Hopcroft-Karp algorithm also utilizes the augmenting path. The difference between the simple augmenting path algorithm is, instead of searching augmenting path one by one, it looks for many paths in the same time. The paths found at each iteration are in fact vertex disjoint path. By doing so, the number of iterations can be cut down, since there cannot be too many disjoing paths.

The major observation is that the length of augementing path grows at each step. Thus, if we keep finding a set of vertex disjoint augmenting paths, the algorithm is guaranteed to stop eventually and faster than finding the path one by one.

Finding Maximal Set of Vertex Disjoint Paths

Let \(G=(U \cup V, E)\) be the bipartite graph and \(G_M\) be the directed graph w.r.t to matching \(M\). The layered graph is contructed out of \(G_M\), where the distance at a vertex \(v\) is defined as the length of shortest path from some vertices in \(U\).

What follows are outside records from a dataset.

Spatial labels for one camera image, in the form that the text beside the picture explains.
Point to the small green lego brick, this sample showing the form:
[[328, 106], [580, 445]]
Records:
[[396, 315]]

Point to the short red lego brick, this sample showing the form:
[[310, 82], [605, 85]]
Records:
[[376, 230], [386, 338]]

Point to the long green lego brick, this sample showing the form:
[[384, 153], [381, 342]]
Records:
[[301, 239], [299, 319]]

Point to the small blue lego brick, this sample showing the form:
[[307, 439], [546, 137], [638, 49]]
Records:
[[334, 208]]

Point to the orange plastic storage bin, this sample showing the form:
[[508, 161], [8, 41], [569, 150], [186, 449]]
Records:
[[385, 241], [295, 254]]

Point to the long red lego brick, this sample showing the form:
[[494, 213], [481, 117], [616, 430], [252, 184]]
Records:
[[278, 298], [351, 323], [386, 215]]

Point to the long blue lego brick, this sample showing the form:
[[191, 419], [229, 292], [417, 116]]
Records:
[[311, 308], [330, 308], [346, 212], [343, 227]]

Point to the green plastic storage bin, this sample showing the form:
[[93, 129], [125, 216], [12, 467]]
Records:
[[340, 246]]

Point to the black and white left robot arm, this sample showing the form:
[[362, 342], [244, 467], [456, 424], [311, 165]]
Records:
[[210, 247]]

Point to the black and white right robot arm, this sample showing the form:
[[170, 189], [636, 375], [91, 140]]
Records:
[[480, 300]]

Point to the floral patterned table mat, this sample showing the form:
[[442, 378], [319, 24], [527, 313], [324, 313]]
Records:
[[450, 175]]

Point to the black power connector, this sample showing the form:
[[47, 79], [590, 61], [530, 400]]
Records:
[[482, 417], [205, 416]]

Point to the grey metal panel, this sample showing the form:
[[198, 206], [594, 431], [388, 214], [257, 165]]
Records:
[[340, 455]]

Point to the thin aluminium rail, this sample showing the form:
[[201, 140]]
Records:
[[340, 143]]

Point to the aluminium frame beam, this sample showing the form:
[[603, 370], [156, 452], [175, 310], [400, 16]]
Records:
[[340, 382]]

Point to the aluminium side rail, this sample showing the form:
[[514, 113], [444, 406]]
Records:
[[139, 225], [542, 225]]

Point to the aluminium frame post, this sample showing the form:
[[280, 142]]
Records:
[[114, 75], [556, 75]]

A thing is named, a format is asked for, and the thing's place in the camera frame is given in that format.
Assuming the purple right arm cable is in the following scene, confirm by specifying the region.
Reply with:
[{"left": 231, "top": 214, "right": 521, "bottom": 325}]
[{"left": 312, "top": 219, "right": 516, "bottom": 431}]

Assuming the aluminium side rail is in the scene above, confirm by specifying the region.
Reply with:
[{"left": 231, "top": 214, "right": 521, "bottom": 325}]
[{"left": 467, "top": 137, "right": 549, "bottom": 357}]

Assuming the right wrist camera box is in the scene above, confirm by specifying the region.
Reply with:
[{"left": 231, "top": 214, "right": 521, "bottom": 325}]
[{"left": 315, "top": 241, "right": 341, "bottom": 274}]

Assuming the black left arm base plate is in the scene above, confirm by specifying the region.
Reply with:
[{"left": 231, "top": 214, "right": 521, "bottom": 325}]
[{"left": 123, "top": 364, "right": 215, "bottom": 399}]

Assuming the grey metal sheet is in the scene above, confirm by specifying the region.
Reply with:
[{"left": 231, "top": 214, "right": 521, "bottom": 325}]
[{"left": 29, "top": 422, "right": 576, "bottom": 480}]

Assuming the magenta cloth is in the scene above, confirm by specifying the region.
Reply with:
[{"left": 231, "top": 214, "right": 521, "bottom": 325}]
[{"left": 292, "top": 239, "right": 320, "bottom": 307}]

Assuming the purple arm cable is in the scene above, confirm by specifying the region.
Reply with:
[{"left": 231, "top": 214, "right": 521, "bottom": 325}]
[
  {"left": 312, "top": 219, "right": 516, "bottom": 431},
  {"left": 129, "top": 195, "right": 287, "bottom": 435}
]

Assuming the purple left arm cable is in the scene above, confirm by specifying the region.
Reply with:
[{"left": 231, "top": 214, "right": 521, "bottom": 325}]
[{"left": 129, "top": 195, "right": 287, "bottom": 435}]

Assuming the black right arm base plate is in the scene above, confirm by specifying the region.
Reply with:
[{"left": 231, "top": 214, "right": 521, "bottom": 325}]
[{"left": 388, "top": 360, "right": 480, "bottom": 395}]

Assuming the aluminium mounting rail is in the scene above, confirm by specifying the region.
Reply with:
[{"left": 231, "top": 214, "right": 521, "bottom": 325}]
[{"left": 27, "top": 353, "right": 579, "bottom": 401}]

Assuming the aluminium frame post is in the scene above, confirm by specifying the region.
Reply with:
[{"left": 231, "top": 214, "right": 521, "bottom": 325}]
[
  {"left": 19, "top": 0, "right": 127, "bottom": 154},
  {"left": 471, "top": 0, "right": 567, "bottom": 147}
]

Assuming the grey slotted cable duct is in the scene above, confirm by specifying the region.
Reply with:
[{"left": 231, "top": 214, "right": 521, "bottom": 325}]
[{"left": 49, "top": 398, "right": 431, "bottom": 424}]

This can done by simply running a modified BFS on \(G_M\): we start by enqueing all the free vertices \(U'\) in \(U\) and label them as 0 (distance), propagate and label until one or more free vertices in \(V\) are reached. Let the label (distance) be \(k\), and denote this graph as \(L\).

We can then run a modified DFS on \(L\), starting from any of the vertices in \(U'\). Whenever we reach a free vertices in \(V\), we delete the path \(p\) from \(L\), and repeat. It can be proven that all the paths found are shortest vertex disjoint paths of length \(k\). This set of paths are the maximal set we are looking for.

Algorithm Outline

  • MAXIMAL-SET-OF-PATHS(\(G=(U \cup V, E), M\))
    • \(P \gets \varnothing\)
    • \(L \gets \) Run modified BFS on \(G_M\)
    • \(U' \gets \) free vertices in \(U\)
    • for \(u \in U'\)
      • \(p \gets \) PARTIAL-DFS(\(G, v, T\))
      • if \(p \neq \varnothing \)
        • \(P = P \cup p\)
        • Remove \(p\) from \(L\)
    • return \(P\)

    • \(M \gets \varnothing\)
    • repeat
      • \(P \gets \) MAXIMAL-SET-OF-PATHS(\(G, M\))
      • if \(P \neq \varnothing\)
        • \(M \gets M \oplus P\)
    • until \(P = \varnothing\)
    • return \(M\)


It can be shown that the loop will be executed at most \(O(\sqrt{|V|})\) times, and running the DFS and BFS requires \(O(|E|)\) time. Thus the overall run time is \(O(\sqrt{|V|} |E|)\).